• _Task brief_
Every line of the material is to be duplicated precisely.

START Data provided

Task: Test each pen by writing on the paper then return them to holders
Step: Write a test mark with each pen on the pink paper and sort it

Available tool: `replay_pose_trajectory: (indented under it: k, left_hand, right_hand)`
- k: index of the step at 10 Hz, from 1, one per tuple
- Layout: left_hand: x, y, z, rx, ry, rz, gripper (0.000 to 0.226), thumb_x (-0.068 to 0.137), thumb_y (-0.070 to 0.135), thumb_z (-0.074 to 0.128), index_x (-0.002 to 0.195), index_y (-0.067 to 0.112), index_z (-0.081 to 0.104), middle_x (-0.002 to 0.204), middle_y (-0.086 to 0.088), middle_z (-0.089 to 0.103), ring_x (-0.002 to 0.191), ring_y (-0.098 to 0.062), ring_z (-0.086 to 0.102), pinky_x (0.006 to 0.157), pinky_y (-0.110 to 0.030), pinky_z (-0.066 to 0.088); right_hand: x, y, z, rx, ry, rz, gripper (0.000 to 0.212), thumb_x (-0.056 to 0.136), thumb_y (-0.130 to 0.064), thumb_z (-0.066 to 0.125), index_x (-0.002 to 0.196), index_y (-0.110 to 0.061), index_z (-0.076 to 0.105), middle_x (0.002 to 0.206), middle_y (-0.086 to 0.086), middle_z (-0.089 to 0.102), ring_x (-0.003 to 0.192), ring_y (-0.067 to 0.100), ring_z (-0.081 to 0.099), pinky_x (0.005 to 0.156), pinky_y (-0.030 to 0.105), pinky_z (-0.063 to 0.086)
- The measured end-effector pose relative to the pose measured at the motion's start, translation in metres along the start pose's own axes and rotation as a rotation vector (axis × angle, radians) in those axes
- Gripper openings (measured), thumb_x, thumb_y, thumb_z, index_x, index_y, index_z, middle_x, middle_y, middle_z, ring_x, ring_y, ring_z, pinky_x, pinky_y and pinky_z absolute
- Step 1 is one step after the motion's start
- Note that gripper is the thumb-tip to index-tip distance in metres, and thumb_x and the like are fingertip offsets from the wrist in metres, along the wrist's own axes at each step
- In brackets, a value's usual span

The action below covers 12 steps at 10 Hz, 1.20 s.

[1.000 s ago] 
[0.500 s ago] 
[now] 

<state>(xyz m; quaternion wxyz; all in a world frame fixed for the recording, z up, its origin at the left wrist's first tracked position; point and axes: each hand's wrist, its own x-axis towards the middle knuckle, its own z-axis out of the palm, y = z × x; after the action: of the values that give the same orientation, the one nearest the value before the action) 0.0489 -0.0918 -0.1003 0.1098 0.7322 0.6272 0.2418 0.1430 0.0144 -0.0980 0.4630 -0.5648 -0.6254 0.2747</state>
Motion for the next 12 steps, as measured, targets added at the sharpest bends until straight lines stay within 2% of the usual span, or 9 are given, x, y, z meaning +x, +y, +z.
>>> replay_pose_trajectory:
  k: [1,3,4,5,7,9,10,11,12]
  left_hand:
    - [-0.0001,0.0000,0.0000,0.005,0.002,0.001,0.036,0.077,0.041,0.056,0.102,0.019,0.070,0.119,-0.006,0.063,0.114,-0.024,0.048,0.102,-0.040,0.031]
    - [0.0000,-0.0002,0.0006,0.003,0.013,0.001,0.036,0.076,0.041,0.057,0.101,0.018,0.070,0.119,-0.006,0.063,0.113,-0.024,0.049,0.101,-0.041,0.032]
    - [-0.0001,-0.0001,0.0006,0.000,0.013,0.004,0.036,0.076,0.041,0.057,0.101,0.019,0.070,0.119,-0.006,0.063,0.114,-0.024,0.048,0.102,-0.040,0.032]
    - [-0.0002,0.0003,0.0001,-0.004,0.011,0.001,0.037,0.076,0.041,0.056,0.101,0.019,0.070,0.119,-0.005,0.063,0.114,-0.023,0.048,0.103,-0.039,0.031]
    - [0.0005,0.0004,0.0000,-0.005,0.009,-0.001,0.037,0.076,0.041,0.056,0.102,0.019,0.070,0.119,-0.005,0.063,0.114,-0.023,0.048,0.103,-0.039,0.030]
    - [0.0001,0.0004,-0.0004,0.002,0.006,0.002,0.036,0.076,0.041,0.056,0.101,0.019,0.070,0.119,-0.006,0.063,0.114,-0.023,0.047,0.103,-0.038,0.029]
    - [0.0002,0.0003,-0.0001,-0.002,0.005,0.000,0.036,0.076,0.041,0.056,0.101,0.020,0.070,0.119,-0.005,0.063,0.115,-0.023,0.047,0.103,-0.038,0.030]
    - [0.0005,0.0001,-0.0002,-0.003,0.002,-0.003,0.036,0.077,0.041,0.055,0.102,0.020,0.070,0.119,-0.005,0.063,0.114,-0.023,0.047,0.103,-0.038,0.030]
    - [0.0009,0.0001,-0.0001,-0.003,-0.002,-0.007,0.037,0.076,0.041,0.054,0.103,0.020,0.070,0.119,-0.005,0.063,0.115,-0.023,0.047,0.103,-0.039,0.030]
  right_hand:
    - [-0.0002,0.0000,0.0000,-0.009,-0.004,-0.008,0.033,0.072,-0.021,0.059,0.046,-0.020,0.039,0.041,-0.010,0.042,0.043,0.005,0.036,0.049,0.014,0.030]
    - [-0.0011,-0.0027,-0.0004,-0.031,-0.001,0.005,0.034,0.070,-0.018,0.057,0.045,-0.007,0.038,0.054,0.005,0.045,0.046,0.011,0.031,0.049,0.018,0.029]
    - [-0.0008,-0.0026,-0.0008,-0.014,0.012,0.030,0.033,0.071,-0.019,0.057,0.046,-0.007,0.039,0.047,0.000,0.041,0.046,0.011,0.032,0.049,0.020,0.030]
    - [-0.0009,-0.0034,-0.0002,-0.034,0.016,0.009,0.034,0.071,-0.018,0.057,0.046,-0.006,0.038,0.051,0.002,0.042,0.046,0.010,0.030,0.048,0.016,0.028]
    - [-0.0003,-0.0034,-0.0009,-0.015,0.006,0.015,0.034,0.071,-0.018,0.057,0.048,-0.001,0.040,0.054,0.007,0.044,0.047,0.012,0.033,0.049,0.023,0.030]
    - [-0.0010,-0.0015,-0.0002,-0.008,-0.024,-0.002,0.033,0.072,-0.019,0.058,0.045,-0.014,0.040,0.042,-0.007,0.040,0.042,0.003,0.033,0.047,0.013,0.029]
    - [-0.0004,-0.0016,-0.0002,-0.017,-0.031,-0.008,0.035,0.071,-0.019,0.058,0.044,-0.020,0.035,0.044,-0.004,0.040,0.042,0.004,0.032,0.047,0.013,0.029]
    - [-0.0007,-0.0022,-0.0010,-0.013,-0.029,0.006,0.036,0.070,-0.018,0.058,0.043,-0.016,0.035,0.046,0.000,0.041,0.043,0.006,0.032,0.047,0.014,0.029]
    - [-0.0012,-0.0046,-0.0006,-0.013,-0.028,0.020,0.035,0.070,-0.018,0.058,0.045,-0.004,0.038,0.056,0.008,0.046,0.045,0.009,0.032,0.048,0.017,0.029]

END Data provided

• _Response to this task_
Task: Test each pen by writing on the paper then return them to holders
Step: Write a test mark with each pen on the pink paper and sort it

Available tool: `replay_pose_trajectory: (indented under it: k, left_hand, right_hand)`
- k: index of the step at 10 Hz, from 1, one per tuple
- Layout: left_hand: x, y, z, rx, ry, rz, gripper (0.000 to 0.226), thumb_x (-0.068 to 0.137), thumb_y (-0.070 to 0.135), thumb_z (-0.074 to 0.128), index_x (-0.002 to 0.195), index_y (-0.067 to 0.112), index_z (-0.081 to 0.104), middle_x (-0.002 to 0.204), middle_y (-0.086 to 0.088), middle_z (-0.089 to 0.103), ring_x (-0.002 to 0.191), ring_y (-0.098 to 0.062), ring_z (-0.086 to 0.102), pinky_x (0.006 to 0.157), pinky_y (-0.110 to 0.030), pinky_z (-0.066 to 0.088); right_hand: x, y, z, rx, ry, rz, gripper (0.000 to 0.212), thumb_x (-0.056 to 0.136), thumb_y (-0.130 to 0.064), thumb_z (-0.066 to 0.125), index_x (-0.002 to 0.196), index_y (-0.110 to 0.061), index_z (-0.076 to 0.105), middle_x (0.002 to 0.206), middle_y (-0.086 to 0.086), middle_z (-0.089 to 0.102), ring_x (-0.003 to 0.192), ring_y (-0.067 to 0.100), ring_z (-0.081 to 0.099), pinky_x (0.005 to 0.156), pinky_y (-0.030 to 0.105), pinky_z (-0.063 to 0.086)
- The measured end-effector pose relative to the pose measured at the motion's start, translation in metres along the start pose's own axes and rotation as a rotation vector (axis × angle, radians) in those axes
- Gripper openings (measured), thumb_x, thumb_y, thumb_z, index_x, index_y, index_z, middle_x, middle_y, middle_z, ring_x, ring_y, ring_z, pinky_x, pinky_y and pinky_z absolute
- Step 1 is one step after the motion's start
- Note that gripper is the thumb-tip to index-tip distance in metres, and thumb_x and the like are fingertip offsets from the wrist in metres, along the wrist's own axes at each step
- In brackets, a value's usual span

The action below covers 12 steps at 10 Hz, 1.20 s.

[1.000 s ago] 
[0.500 s ago] 
[now] 

<state>(xyz m; quaternion wxyz; all in a world frame fixed for the recording, z up, its origin at the left wrist's first tracked position; point and axes: each hand's wrist, its own x-axis towards the middle knuckle, its own z-axis out of the palm, y = z × x; after the action: of the values that give the same orientation, the one nearest the value before the action) 0.0489 -0.0918 -0.1003 0.1098 0.7322 0.6272 0.2418 0.1430 0.0144 -0.0980 0.4630 -0.5648 -0.6254 0.2747</state>
Motion for the next 12 steps, as measured, targets added at the sharpest bends until straight lines stay within 2% of the usual span, or 9 are given, x, y, z meaning +x, +y, +z.
>>> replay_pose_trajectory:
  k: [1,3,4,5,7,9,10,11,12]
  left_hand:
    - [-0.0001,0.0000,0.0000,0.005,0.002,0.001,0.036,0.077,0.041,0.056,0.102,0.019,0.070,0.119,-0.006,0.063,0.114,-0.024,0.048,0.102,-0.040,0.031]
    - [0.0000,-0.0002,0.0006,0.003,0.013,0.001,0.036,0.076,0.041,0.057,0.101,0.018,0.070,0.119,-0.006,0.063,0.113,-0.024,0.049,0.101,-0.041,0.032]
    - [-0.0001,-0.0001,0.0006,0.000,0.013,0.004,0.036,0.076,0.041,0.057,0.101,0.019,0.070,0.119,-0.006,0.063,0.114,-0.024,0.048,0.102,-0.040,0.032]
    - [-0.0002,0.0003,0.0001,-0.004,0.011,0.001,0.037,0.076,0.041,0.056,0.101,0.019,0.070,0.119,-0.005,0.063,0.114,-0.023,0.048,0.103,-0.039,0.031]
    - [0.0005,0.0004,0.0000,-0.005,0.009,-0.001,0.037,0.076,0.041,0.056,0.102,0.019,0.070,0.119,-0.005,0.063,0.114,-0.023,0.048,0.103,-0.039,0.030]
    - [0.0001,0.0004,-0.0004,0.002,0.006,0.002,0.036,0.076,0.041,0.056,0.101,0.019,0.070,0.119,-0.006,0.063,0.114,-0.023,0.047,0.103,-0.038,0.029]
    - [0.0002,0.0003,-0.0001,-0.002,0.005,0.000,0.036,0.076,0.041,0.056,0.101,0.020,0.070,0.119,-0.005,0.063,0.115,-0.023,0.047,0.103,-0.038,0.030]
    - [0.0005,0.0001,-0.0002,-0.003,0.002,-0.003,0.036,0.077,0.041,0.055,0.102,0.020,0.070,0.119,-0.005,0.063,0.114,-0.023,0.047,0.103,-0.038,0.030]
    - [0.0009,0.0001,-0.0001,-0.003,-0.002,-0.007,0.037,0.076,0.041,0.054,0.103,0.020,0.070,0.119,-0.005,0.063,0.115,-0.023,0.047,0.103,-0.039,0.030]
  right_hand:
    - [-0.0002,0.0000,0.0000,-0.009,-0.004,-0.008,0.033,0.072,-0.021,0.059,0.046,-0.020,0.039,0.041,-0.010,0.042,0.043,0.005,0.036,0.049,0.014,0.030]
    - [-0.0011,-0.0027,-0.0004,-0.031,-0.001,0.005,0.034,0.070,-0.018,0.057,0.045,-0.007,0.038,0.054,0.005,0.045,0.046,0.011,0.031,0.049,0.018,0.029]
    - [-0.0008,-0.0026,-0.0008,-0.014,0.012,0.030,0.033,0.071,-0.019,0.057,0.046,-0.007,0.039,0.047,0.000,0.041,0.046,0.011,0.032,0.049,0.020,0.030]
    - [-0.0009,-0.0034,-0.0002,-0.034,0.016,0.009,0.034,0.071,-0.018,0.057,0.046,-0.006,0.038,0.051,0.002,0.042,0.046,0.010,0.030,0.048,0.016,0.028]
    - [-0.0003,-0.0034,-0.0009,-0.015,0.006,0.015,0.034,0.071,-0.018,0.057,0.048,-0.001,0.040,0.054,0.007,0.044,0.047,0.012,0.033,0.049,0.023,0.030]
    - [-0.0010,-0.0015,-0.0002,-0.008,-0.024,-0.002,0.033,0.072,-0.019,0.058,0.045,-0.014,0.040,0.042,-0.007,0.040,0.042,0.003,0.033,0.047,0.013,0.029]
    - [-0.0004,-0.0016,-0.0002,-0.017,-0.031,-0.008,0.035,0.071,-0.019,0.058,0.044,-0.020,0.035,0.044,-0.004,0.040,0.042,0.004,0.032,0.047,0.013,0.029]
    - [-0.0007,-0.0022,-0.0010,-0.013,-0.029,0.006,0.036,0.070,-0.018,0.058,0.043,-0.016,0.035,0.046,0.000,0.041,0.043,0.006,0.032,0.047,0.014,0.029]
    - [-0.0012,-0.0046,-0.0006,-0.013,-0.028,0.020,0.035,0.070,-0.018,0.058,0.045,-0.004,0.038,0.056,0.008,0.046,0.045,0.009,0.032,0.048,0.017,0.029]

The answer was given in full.